In this article, we are going to create an end-to-end streaming pipeline on AWS. I separated the whole pipeline into 3 main stages:

Data Ingestion
Data Processing
Data Analysis

In the first part of the article, we are going to go through the data ingestion part. We are going to create a very simple web scraping script that we will be scraping Books to Scrape website. We are going to upload the resulting JSON file into the GitHub repo.

After these, we are going to create a new EC2 instance. In the while, we also have to create the S3 bucket to which we will send the data from Kinesis Firehose. Since we are going to send the streaming data to Kinesis Data Streams and buffer it with Kinesis Firehose, we will also create them accordingly.

After all is created, we will start streaming the JSON data record by record to the Kinesis data streams from inside the EC2 instance.

We can think of this project as a complete streaming pipeline. We are going to go through only a single step of the streaming but if we keep streaming the data every minute, we will be able to obtain a streaming pipeline.

Web Scraping

aws_end_to_end_streaming_pipeline/web_scraping at main · dogukannulu/aws_end_to_end_streaming_pipeline

First of all, we should install all the necessary dependencies in the requirements.txt file. We will now go through the scraping script.

class BookScraper:
    def __init__(self, base_url):
        self.base_url = base_url


    def extract_details(self, detail_url):
        try:
            response = requests.get(detail_url)
            response.raise_for_status()
            soup = BeautifulSoup(response.content, "html.parser")

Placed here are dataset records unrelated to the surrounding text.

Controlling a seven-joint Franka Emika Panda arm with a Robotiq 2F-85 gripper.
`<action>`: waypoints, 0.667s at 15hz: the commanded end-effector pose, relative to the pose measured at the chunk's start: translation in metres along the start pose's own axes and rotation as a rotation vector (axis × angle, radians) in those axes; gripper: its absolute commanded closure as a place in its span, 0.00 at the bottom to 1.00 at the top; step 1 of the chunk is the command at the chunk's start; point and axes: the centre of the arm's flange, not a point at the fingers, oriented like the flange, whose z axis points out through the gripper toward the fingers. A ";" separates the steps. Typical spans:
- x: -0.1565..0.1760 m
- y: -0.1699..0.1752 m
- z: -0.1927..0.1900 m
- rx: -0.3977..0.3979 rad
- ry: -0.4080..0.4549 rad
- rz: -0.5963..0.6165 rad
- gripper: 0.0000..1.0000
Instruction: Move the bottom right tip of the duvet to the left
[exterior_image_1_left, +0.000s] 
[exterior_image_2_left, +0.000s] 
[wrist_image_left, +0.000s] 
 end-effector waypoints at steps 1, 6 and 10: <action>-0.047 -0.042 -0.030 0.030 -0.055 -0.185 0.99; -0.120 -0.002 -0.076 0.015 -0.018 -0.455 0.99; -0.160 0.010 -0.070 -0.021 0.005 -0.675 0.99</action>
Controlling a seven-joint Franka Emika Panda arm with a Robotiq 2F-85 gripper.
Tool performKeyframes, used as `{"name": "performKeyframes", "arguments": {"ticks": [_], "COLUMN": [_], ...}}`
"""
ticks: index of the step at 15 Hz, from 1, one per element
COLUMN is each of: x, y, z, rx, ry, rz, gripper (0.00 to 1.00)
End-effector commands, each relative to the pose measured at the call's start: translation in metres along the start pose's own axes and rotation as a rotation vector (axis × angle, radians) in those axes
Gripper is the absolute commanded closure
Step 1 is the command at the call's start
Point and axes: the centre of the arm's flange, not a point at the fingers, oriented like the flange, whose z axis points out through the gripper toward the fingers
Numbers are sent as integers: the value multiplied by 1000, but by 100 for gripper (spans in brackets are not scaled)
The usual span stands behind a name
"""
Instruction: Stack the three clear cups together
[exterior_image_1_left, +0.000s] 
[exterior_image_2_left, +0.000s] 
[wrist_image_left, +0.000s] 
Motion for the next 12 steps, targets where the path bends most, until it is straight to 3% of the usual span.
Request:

            availability = "In stock"
            availability_element = soup.find("p", class_="instock availability")
            if availability_element:
                availability_text = availability_element.text.strip()
                if "In stock" not in availability_text:
                    availability = "Out of stock"

            return availability
        except requests.RequestException as e:
            logger.error(f"Error extracting details from {detail_url}: {e}")
            return "Unknown"

In the first part of the script, we are going to determine the availability of the books we are scraping by getting the response from the website.

def scrape_books(self, url):
        try:
            response = requests.get(url)
            response.raise_for_status()
            soup = BeautifulSoup(response.content, "html.parser")

            books = []

            for article in soup.find_all("article", class_="product_pod"):
                title = article.h3.a["title"]
                price = article.find("p", class_="price_color").text.strip()

                rating_element = article.find("p", class_="star-rating")
                num_reviews = rating_element.attrs["class"][1]

                product_url = urljoin(self.base_url, article.h3.a["href"])
                availability = self.extract_details(product_url)

                upc = "f" + hex(hash(title))[2:] + hex(hash(price))[2:]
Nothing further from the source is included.